### [WHAT THIS TASK INVOLVES]
Write out the entire listing below exactly, with the pictures left out.

### [COLLECTED MATERIAL]
○ ○ ○ ○ ○

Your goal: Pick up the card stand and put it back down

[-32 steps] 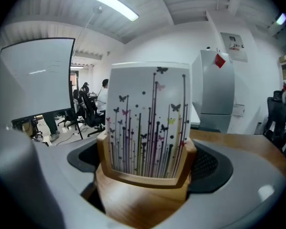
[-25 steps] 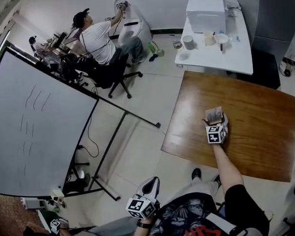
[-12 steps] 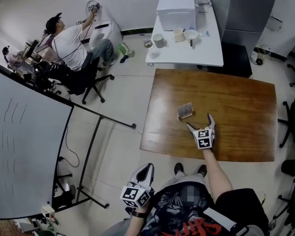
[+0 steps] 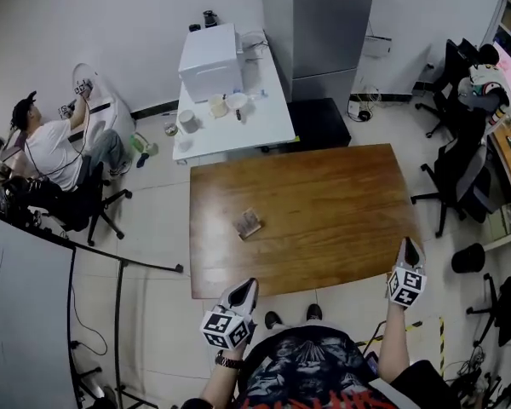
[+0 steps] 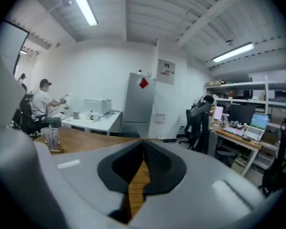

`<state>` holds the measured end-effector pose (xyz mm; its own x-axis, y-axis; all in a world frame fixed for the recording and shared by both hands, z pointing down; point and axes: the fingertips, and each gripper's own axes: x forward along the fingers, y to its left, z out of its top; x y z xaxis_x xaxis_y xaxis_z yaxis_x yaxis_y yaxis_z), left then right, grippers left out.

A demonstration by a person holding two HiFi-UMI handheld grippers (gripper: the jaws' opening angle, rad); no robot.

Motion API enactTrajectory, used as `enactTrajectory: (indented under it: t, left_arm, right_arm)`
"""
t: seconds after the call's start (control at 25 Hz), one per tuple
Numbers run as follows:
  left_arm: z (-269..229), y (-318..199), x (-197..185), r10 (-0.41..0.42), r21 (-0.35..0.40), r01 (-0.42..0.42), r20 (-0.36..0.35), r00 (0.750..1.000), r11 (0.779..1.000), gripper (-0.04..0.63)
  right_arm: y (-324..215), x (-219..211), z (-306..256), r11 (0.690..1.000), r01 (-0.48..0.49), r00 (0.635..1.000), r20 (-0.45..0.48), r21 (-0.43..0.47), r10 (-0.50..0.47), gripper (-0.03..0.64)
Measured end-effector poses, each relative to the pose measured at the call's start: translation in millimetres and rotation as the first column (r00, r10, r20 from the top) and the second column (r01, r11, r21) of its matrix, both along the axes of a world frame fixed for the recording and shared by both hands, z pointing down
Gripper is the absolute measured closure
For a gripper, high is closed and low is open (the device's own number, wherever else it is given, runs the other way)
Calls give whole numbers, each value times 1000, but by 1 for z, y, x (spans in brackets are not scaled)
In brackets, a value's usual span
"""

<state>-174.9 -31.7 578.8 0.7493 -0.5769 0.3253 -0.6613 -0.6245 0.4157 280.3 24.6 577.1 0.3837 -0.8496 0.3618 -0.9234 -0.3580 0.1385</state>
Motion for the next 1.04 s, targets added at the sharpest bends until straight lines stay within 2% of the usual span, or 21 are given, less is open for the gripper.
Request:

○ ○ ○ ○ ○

### [ANSWER TO THIS PROBLEM]
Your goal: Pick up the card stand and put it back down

[-32 steps] 
[-25 steps] 
[-12 steps] 
[+0 steps] 
[+0 steps] 

`<state>` holds the measured end-effector pose (xyz mm; its own x-axis, y-axis; all in a world frame fixed for the recording and shared by both hands, z pointing down; point and axes: the fingertips, and each gripper's own axes: x forward along the fingers, y to its left, z out of its top; x y z xaxis_x xaxis_y xaxis_z yaxis_x yaxis_y yaxis_z), left then right, grippers left out.

A demonstration by a person holding two HiFi-UMI handheld grippers (gripper: the jaws' opening angle, rad); no robot.

Motion API enactTrajectory, used as `enactTrajectory: (indented under it: t, left_arm, right_arm)`
"""
t: seconds after the call's start (control at 25 Hz), one per tuple
Numbers run as follows:
  left_arm: z (-269..229), y (-318..199), x (-197..185), r10 (-0.41..0.42), r21 (-0.35..0.40), r01 (-0.42..0.42), r20 (-0.36..0.35), r00 (0.750..1.000), r11 (0.779..1.000), gripper (-0.04..0.63)
  right_arm: y (-324..215), x (-219..211), z (-306..256), r11 (0.690..1.000), r01 (-0.48..0.49), r00 (0.635..1.000), r20 (-0.45..0.48), r21 (-0.43..0.47), r10 (-0.50..0.47), gripper (-0.03..0.64)
Measured end-effector poses, each relative to the pose measured at the call's start: translation in millimetres and rotation as the first column (r00, r10, r20 from the top) and the second column (r01, r11, r21) of its matrix, both along the axes of a world frame fixed for the recording and shared by both hands, z pointing down
Gripper is the absolute measured closure
For a gripper, high is closed and low is open (the device's own number, wherever else it is given, runs the other way)
Calls give whole numbers, each value times 1000, but by 1 for z, y, x (spans in brackets are not scaled)
In brackets, a value's usual span
"""

<state>-174.9 -31.7 578.8 0.7493 -0.5769 0.3253 -0.6613 -0.6245 0.4157 280.3 24.6 577.1 0.3837 -0.8496 0.3618 -0.9234 -0.3580 0.1385</state>
Motion for the next 1.04 s, targets added at the sharpest bends until straight lines stay within 2% of the usual span, or 21 are given, less is open for the gripper.
Request:

Nothing more will be written for this answer.